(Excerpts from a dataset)
- - - - -
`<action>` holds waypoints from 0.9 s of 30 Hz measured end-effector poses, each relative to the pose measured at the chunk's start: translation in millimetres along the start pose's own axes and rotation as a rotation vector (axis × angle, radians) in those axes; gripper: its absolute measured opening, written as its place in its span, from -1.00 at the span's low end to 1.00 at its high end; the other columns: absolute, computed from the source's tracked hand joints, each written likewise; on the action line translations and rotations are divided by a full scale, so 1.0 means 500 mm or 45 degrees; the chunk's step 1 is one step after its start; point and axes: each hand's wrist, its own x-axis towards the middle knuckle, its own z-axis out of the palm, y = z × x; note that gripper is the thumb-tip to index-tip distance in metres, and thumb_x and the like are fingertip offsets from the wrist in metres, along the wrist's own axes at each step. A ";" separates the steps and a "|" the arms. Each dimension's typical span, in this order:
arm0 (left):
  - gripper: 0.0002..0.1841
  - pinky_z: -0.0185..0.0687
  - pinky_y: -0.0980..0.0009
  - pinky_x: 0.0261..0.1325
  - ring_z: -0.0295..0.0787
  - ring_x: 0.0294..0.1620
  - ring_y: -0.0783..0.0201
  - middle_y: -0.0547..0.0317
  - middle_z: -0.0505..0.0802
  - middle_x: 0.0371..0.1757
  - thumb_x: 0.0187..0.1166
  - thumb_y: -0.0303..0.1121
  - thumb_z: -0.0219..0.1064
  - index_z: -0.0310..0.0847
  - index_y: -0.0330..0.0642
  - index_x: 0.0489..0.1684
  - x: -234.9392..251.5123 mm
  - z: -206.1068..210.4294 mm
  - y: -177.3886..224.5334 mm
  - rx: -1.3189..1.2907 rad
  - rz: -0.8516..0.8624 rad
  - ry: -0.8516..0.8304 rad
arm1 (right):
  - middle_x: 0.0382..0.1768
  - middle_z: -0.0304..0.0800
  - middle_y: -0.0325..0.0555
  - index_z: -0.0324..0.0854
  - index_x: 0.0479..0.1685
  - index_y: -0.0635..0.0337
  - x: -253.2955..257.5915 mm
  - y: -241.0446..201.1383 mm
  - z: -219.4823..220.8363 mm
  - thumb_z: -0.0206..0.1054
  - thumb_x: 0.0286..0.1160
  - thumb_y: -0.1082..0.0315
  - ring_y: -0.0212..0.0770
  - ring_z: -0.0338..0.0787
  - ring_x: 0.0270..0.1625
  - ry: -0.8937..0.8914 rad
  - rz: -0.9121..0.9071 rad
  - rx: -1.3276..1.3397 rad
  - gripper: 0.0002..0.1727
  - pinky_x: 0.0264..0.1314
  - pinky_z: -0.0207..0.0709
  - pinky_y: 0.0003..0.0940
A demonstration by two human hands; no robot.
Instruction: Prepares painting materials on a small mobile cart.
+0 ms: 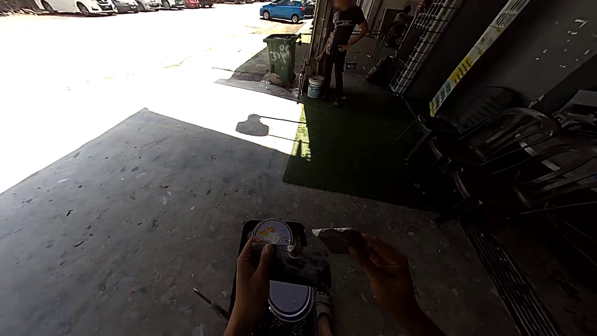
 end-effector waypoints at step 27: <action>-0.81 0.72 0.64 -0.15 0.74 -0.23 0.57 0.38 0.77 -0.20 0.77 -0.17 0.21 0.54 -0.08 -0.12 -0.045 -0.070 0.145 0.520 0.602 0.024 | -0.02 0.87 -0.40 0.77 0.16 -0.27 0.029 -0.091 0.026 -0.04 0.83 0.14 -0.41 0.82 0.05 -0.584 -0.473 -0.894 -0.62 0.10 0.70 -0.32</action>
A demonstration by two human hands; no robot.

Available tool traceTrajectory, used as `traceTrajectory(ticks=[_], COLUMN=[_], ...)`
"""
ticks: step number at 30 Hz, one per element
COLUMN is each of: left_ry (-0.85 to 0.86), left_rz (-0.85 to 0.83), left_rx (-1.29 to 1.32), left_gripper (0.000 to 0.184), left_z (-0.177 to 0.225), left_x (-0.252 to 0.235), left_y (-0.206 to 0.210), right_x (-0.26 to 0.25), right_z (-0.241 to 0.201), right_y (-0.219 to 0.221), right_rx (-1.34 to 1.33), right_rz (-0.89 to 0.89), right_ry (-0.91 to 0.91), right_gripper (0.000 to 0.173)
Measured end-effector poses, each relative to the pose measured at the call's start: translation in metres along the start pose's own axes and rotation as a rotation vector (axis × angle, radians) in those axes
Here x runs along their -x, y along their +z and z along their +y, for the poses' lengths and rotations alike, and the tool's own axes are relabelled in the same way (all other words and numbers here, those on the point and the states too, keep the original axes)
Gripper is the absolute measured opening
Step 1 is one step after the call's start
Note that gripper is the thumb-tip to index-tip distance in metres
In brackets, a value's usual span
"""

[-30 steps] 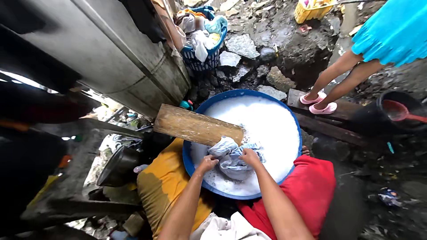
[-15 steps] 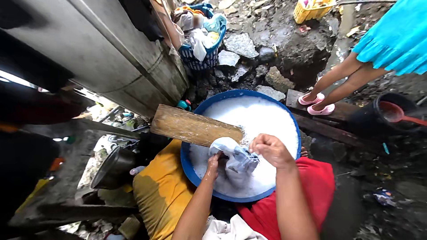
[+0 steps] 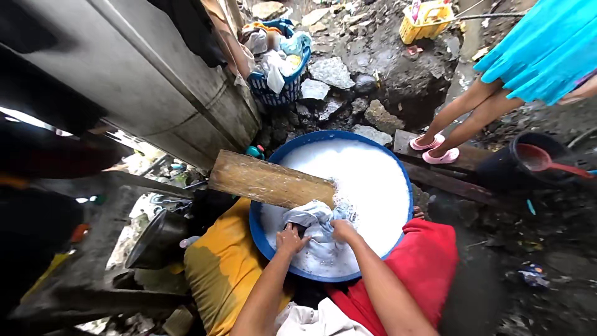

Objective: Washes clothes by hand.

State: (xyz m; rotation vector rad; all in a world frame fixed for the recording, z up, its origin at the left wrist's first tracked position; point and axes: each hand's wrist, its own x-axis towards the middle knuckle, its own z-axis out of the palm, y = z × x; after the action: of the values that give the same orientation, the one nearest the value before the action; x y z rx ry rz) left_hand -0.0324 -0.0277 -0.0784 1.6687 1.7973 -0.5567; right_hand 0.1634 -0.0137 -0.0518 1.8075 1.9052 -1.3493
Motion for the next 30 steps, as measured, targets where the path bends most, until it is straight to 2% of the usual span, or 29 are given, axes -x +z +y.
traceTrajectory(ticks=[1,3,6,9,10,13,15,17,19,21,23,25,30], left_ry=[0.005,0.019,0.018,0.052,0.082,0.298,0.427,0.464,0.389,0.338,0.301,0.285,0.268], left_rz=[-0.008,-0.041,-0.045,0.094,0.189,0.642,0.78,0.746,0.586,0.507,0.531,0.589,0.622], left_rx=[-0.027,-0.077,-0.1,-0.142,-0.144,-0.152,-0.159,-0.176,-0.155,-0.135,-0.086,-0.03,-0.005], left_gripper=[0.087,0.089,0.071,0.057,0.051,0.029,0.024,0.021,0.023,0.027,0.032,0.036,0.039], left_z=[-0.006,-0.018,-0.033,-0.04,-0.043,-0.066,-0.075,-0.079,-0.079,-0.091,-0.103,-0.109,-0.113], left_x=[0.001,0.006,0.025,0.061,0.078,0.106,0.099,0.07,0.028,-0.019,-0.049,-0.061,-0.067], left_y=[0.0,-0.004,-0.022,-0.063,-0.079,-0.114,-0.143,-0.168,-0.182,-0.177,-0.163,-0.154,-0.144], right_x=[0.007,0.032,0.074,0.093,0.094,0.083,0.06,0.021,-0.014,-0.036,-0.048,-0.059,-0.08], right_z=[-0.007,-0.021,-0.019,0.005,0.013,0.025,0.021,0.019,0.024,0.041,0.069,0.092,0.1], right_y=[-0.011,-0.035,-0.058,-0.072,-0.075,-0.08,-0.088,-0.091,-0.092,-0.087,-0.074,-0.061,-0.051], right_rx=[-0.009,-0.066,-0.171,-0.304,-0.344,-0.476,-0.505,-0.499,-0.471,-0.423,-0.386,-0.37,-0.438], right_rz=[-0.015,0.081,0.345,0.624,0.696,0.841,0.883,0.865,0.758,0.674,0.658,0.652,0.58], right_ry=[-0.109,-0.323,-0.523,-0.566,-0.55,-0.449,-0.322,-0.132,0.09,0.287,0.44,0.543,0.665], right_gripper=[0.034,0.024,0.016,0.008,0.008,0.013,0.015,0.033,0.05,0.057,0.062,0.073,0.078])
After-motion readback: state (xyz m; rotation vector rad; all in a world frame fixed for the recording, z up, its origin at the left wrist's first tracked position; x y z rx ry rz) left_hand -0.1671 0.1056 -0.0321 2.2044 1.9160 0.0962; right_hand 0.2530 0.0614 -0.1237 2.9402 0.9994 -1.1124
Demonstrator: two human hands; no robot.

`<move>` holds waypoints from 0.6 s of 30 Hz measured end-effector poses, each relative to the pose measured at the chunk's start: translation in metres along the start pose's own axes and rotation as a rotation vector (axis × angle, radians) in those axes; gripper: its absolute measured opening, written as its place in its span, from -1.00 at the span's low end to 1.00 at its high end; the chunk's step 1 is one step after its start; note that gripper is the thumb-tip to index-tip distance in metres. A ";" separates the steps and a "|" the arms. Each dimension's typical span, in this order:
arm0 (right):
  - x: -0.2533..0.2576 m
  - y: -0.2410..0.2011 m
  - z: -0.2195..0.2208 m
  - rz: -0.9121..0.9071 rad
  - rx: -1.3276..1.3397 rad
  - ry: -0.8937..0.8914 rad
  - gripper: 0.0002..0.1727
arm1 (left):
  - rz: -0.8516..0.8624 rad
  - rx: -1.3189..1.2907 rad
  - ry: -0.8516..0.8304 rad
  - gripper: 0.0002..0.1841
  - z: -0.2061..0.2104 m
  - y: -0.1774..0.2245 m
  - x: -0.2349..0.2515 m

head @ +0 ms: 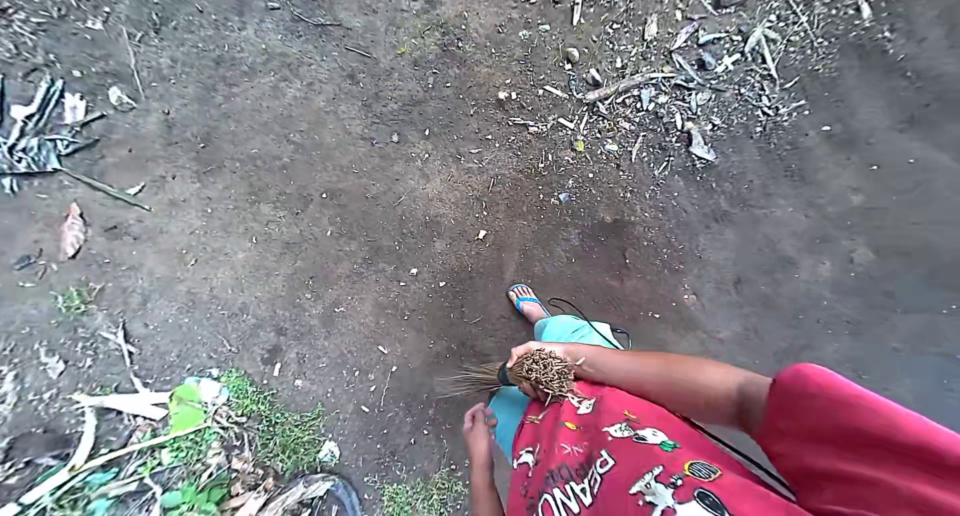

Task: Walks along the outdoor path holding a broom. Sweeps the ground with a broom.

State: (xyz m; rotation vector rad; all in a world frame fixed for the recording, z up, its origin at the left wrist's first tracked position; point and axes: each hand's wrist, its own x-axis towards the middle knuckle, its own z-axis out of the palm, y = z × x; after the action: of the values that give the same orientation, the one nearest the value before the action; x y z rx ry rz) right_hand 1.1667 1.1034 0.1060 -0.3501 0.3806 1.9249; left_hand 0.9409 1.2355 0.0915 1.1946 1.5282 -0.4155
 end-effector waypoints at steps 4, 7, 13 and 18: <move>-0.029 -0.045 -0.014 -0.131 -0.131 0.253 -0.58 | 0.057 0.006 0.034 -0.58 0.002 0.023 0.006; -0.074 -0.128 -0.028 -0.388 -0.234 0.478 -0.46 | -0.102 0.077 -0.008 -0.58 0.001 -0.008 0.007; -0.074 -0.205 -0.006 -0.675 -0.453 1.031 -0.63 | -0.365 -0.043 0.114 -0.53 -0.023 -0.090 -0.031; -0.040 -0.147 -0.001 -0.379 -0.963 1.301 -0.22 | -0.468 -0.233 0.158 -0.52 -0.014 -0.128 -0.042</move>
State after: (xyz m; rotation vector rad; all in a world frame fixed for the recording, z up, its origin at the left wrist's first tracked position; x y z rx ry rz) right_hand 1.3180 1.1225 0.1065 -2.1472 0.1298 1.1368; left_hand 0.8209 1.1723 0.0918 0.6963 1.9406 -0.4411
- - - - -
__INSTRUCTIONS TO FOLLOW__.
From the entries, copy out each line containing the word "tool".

__RESPONSE TO THE TASK__.
Available tool traceTrajectory, used as `traceTrajectory(ticks=[_], COLUMN=[_], ...)`
Here x runs along their -x, y along their +z and z along their +y, for the poses' lengths and rotations alike, and the tool's own axes are relabelled in the same way (all other words and numbers here, those on the point and the states too, keep the original axes)

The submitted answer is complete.